My favorite thing is how I spent a considerable amount of space last night talking about this challenge and how I love the structure blah blah. Tonight, I fell asleep again putting my son to bed and woke up at midnight and I’m now cursing this my choices. If I hadn’t made such a big deal of it last night, I could have quietly skipped tonight and enjoyed eight uninterrupted hours of sleep. 

I have sad news on the At-At walker front. I got home around 9 tonight. There is a particular mood my son gets in where I know it will not end well from the moment I walk in the door. The tell is that he runs around boundlessly, and if you ask him for a hug he falls limp and protests. Its nature is unpredictable but typically means it’s going to be a long night. He is on a mission to wreck havoc. So I finally corralled him and got his teeth brushed. When it was time to climb in to bed he kept getting up and running out into the living room. He pretends like this is funny. I find my child hilarious 90 percent of the time, but this is a schtick I can’t get behind. A friend of mine taught me to implement the concept of choices. For example, asking when he is running around with abandon: are you making good choices right now? No he is not making good choices right now. 

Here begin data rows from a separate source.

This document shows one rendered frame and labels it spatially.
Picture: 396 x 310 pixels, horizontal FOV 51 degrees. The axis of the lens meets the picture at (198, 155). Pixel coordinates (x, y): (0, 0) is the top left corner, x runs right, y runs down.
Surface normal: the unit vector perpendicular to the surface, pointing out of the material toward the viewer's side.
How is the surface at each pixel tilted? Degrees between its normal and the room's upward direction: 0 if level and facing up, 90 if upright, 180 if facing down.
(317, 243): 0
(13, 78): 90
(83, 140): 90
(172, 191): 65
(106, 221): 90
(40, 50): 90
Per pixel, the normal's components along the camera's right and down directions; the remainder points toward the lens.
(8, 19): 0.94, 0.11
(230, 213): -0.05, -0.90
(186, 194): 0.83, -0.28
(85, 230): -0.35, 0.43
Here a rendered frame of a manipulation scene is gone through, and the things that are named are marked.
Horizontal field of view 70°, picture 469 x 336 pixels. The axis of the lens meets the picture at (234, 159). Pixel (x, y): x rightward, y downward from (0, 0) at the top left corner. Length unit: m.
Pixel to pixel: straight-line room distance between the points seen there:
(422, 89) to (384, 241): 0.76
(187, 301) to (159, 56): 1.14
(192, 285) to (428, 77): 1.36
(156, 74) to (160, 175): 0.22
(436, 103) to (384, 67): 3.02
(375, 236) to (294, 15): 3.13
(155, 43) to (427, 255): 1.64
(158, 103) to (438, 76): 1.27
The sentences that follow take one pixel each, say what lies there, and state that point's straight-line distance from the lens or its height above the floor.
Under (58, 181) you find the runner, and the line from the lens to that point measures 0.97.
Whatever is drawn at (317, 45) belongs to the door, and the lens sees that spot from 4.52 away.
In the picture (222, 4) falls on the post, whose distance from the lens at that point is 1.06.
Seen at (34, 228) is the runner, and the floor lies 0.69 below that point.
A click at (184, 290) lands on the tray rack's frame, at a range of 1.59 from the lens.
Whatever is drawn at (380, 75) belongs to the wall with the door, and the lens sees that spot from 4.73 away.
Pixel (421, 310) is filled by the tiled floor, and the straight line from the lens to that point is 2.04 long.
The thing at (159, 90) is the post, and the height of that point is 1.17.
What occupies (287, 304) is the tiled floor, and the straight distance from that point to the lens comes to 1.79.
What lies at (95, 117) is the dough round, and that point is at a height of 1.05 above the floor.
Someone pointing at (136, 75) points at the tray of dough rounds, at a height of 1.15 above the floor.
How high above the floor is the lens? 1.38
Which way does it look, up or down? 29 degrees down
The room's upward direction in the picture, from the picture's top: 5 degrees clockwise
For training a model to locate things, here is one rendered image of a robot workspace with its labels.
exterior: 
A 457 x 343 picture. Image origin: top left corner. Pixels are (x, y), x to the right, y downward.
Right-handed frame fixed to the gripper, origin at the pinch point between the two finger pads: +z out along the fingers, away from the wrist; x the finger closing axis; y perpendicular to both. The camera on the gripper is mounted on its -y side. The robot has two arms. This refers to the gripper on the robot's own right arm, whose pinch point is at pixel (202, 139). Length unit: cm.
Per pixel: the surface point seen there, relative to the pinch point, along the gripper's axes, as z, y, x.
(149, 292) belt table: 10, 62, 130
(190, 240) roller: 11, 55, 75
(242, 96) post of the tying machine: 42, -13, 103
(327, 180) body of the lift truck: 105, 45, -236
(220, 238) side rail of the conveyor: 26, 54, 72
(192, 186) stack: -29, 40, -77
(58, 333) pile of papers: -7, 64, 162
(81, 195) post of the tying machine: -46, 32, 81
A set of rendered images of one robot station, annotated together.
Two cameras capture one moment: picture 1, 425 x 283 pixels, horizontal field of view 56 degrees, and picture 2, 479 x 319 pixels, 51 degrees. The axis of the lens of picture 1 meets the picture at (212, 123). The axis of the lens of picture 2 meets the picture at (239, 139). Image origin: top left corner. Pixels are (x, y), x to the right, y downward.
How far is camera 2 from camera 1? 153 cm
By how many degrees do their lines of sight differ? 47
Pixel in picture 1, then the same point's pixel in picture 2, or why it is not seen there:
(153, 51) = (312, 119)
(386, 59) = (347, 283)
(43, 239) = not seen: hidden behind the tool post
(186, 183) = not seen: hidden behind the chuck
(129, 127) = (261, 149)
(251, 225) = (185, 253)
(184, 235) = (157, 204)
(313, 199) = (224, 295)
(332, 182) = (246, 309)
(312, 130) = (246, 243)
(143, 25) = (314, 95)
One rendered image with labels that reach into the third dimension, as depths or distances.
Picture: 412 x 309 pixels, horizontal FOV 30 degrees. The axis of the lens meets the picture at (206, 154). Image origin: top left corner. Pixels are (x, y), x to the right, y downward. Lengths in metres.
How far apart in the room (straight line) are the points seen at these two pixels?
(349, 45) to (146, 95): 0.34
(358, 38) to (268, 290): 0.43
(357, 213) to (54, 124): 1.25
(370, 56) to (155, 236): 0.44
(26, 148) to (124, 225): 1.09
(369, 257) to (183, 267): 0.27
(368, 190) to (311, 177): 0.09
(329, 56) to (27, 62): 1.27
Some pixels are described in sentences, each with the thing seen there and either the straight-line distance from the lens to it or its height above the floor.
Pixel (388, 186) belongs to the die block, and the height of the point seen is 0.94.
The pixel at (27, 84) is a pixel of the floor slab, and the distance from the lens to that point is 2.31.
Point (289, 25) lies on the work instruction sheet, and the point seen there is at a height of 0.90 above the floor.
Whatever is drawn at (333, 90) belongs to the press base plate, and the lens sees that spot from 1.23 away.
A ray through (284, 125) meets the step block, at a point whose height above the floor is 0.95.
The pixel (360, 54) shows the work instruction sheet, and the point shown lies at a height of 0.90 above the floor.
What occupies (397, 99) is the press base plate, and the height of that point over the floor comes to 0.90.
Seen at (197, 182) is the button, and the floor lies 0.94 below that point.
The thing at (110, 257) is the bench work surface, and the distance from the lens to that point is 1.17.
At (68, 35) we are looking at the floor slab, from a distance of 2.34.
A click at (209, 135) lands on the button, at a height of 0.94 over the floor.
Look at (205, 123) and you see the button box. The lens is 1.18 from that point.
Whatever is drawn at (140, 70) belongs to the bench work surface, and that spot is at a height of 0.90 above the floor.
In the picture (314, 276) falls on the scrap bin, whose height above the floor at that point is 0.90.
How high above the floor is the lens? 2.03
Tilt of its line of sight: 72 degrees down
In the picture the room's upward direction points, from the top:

In a fit of exasperation, I told him that I am taking the At-At walker off the table. It would no longer matter if he sleeps by himself one night or ten more nights. He isn’t making good choices, and the option is gone. I instantly recognized my declaration as impetuous but felt caught between following through and the importance of consistency, or walking it back. Writing about it now, afterwards, I am embarrassed. A deep well of patience is always available in retrospect. But in the moment, I had to get up at 5:30 this morning, I went from a busy day of work, to thick, rainy LA traffic, to a fun dinner with my other partners but one that put me home at 9pm. By the time I got home I still had my 500 words to write, and I also had some additional work to complete. In other words, ain’t nobody got time for toddlering. 

Parenting is hard. 

Which is not to say that lots and lots of people don’t have opinions about it, probably because everyone’s had parents. One of my best friends sent me this post a few days ago. I do not know the owner of this IG account, but I feel pretty confident she does not have a toddler. It took my own ball of genetic karma to realize that parental approach does not live in a vacuum. It is the sum of events, contextualized within the present moment, your day, your child’s day, your week, your life, epigenetics and a whole host of other factors which lie beneath the surface, including the biology of hormonal surges present in the toddler years. The meme may in fact have truth, though. Surely, this is true at least some of the time. It's just hard to hear past the smug.